Ruthe Deskin is assistant to the publisher. Reach her at deskin@ lasvegassun.com.
What a difference the years make.
I can remember buying a house in the old Huntridge area for $8,000. It was sold for $15,000. That same residence, almost 50 years later, would demand a minimum of $50,000.
We purchased another house for $21,500, and later sold it for $90,000. Today it would bring at least $115,000.
The same formula is true of everything from groceries to cars. A box of cereal sold for 50 cents. Buy it today for $3-plus.
Salaries for government jobs were listed at $1,800 annually. Students worked at drive-ins or Woolworths for 25 cents an hour.
We've come a long way from those days, but remembering them is one reason for being a bit bedazzled listening to our county commissioners discuss the salary to be paid new Clark County Manager Thom Reilly. How glibly the sums were tossed around from a peak of $193,000 to the final agreement of $160,000.

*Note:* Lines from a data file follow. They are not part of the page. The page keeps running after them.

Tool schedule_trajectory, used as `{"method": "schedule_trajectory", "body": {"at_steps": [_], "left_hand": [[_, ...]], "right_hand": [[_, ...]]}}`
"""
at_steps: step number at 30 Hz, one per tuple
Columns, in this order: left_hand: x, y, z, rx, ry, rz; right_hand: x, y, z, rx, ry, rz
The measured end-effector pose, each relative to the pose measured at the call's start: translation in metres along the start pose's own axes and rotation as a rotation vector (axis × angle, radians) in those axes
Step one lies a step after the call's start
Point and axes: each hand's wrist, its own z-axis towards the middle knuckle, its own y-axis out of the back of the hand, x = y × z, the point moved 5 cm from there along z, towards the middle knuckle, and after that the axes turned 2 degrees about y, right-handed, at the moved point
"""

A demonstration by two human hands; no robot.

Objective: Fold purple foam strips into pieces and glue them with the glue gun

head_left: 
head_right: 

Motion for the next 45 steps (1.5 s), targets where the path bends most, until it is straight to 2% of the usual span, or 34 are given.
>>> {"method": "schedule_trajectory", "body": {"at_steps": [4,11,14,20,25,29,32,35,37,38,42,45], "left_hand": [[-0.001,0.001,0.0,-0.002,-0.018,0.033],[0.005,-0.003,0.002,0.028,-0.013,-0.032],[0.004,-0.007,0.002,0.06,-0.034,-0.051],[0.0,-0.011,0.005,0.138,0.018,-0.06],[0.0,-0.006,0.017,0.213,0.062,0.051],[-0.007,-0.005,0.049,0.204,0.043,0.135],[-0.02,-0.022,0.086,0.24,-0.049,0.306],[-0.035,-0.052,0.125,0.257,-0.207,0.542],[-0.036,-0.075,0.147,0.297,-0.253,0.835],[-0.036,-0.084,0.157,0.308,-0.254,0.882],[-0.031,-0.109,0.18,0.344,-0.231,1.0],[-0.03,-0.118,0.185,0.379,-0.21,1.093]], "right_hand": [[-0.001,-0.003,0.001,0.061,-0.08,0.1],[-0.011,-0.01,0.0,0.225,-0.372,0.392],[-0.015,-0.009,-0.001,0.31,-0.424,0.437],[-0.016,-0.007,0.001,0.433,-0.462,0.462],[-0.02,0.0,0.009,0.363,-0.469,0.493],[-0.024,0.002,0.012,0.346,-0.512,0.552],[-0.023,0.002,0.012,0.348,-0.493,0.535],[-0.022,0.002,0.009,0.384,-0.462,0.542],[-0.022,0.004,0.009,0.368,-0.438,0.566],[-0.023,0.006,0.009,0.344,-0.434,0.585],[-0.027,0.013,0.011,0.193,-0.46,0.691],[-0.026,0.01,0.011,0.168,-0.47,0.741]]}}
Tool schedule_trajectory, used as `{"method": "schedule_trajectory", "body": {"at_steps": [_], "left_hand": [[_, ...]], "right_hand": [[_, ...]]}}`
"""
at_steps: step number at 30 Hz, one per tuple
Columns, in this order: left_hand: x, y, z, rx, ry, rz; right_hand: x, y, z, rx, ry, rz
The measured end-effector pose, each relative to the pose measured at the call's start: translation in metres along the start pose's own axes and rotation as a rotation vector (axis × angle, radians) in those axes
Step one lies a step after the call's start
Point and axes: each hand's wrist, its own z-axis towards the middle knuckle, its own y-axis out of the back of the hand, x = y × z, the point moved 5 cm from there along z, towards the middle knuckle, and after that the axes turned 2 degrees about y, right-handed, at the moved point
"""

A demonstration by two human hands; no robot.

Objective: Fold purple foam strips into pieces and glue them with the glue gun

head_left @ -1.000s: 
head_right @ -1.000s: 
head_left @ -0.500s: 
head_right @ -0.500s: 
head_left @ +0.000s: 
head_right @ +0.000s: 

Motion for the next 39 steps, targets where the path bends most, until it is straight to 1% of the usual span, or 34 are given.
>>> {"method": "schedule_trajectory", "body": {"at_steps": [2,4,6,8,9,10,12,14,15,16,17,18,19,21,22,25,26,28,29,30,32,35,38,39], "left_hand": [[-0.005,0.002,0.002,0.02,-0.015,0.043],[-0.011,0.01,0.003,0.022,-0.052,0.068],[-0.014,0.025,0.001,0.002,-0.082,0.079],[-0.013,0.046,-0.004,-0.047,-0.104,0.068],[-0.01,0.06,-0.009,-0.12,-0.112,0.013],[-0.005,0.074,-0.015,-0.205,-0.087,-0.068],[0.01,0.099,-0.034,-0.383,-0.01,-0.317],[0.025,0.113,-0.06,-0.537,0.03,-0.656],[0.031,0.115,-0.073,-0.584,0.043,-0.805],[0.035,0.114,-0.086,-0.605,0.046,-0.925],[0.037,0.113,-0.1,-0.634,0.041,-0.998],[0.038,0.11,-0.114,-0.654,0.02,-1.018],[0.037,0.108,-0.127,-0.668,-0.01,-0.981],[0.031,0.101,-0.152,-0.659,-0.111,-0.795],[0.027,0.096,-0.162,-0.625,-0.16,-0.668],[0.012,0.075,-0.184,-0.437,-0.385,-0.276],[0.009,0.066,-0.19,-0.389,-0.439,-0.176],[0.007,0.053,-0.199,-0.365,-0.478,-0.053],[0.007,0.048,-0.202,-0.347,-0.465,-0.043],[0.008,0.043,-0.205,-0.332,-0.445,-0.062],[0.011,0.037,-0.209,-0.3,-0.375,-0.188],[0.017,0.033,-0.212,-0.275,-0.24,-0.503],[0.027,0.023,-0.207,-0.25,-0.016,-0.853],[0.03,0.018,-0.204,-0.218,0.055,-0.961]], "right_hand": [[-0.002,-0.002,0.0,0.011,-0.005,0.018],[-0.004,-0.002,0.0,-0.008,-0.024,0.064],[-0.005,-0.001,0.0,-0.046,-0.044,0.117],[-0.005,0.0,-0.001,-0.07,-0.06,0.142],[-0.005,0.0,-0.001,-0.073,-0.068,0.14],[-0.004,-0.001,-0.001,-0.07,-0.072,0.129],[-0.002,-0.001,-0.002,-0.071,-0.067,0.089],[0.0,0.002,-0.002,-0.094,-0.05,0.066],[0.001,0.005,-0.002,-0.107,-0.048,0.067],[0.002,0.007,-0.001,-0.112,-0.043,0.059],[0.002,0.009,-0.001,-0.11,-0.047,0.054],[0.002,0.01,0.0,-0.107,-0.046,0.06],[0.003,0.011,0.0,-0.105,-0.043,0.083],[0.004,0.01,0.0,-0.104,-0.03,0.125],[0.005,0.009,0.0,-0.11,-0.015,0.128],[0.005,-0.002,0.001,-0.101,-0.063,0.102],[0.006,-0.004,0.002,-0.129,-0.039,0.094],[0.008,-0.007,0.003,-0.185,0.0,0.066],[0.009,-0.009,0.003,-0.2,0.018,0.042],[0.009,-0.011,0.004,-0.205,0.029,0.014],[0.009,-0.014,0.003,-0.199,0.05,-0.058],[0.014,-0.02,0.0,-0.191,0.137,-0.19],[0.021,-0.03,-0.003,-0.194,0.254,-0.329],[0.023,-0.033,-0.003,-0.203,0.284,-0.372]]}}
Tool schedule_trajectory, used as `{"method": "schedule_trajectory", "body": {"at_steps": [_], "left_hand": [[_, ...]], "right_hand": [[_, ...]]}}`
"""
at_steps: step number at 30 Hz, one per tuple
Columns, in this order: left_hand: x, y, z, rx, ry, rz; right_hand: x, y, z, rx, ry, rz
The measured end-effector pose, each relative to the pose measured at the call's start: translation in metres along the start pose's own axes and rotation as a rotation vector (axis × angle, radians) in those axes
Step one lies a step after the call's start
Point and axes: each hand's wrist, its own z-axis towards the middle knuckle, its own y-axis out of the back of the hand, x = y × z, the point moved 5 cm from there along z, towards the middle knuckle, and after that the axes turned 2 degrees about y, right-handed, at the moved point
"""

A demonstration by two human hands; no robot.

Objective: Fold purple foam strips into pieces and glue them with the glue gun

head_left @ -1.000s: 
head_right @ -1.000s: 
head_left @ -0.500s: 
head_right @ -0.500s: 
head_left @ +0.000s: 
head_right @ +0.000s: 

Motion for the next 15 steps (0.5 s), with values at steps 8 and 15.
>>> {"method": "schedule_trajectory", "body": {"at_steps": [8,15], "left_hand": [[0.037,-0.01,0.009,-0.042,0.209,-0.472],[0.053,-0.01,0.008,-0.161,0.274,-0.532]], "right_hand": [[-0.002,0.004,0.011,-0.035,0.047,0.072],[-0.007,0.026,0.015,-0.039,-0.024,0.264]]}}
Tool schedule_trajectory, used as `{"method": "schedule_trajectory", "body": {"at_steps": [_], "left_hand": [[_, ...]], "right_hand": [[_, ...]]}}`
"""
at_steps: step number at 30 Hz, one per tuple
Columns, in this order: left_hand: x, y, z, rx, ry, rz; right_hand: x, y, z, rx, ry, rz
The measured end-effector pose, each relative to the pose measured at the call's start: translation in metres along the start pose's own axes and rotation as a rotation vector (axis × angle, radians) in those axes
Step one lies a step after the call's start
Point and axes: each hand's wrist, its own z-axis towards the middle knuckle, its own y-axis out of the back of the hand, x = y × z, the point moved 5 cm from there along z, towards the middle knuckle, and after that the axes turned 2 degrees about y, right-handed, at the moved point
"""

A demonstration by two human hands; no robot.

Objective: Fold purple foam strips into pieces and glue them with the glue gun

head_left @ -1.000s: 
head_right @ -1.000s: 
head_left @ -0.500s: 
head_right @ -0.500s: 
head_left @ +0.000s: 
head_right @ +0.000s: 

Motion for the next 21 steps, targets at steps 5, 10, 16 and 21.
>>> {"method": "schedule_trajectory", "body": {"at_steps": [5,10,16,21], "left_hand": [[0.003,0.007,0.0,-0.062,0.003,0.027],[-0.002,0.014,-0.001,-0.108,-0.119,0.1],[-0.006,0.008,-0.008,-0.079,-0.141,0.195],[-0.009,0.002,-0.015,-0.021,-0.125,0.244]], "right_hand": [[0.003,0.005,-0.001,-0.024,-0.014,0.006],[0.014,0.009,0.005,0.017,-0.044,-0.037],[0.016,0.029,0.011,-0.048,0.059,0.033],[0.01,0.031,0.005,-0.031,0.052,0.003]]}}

Surely some teachers, nurses and other professionals make annual salaries around $30,000 per year must have wondered about their career choices. You get what you pay for, one commissioner claimed. But, oh my!
Soon the University Board of Regents will be in the process of boosting Dr. Carol Harter's salary and benefits.
Oh, my.
If our mayor and City Council can explain, perhaps I can understand why a baseball stadium is a desirable element for the development of the 61-acre parcel in downtown Las Vegas.
Forget the rather hasty and even unusual manner in which the proposal of Southwest Sports Group was accepted; just consider the need for the baseball stadium when Cashman Field offers a viable alternative, with a few improvements.
Professional sports in Las Vegas haven't fared too well. Franchises have come with fanfare and failed. Do our city officials really believe a new stadium can make the difference between success and failure?
The entire matter reminds me of an old saying:
"It may be so, but I don't know. It sounds so gosh-darn queer. I hate like heck to tell you so, but, you can't peddle that in here."
Who would not sympathize with parents over the death of a child? But one has to wonder when a stupid, parental mistake is the cause. Just how can a parent "forget" a baby is strapped in the car seat in this abominable heat?
I remember when a local humane society plastered car windshields with notices that heat kills pets in locked cars -- children, too.
A note signed "tough customer" suggests we solve the gang and drive-by shooting problems by putting all the gang members in a holding cell on the city's downtown property, give them guns and let them fire away.
No comment.
A bit of trivia for newcomers, who have been led to believe Bugsy Siegel's Flamingo was the first Las Vegas Strip casino:
That honor goes to the El Rancho Vegas, which opened April 3, 1941, and was destroyed by fire in 1960. Nothing remains but a valuable patch of land at Sahara and the Strip.